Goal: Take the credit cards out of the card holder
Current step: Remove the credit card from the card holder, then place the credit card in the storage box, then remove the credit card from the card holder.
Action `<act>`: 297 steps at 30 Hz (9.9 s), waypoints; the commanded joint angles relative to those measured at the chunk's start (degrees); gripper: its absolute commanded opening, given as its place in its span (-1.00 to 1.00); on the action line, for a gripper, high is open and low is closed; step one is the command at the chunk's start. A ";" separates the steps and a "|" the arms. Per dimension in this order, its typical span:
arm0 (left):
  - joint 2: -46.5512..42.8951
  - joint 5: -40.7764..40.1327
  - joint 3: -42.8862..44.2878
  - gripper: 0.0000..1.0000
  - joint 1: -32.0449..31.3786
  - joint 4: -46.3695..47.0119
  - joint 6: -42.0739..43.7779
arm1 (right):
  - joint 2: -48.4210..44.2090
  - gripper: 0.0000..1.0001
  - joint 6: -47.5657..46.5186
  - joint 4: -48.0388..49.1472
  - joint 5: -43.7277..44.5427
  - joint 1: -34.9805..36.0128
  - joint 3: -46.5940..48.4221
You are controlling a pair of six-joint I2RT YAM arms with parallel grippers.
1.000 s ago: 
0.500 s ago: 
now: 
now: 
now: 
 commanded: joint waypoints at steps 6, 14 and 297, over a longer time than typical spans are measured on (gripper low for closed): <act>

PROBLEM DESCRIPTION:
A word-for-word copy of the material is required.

REPLY TO THE TASK:
Goal: Take the credit cards out of the card holder
Current step: Remove the credit card from the card holder, then place the credit card in the storage box, then remove the credit card from the card holder.
Action `<act>`: 297 steps at 30 Hz (9.9 s), waypoints; the commanded joint angles relative to those measured at the chunk's start (degrees); gripper: its absolute commanded opening, given as its place in its span (-1.00 to 1.00); on the action line, for a gripper, high is open and low is closed; step one is the command at the chunk's start. A ";" separates the steps and a "|" the arms. Per dimension in this order, its typical span:
arm0 (left):
  - joint 2: -46.5512..42.8951
  - joint 5: -40.7764..40.1327
  - joint 3: -42.8862..44.2878
  - gripper: 0.0000..1.0000
  - joint 1: -32.0449..31.3786
  - joint 4: -46.3695..47.0119
  - joint 6: -42.0739..43.7779
arm1 (right):
  - joint 2: -48.4210..44.2090
  - gripper: 0.0000..1.0001
  - joint 6: -47.5657..46.5186
  - joint 4: -48.0388..49.1472
  - joint 5: -43.7277..44.5427
  - joint 1: -34.9805..36.0128
  - joint 3: -46.5940..48.4221
You are controlling a pair of six-joint I2RT YAM arms with parallel grippers.
1.000 s ago: 
0.500 s ago: 
now: 
now: 
now: 
 commanded: joint waypoints at steps 6, 14 and 297, over a longer time than typical spans are measured on (gripper low for closed): <act>

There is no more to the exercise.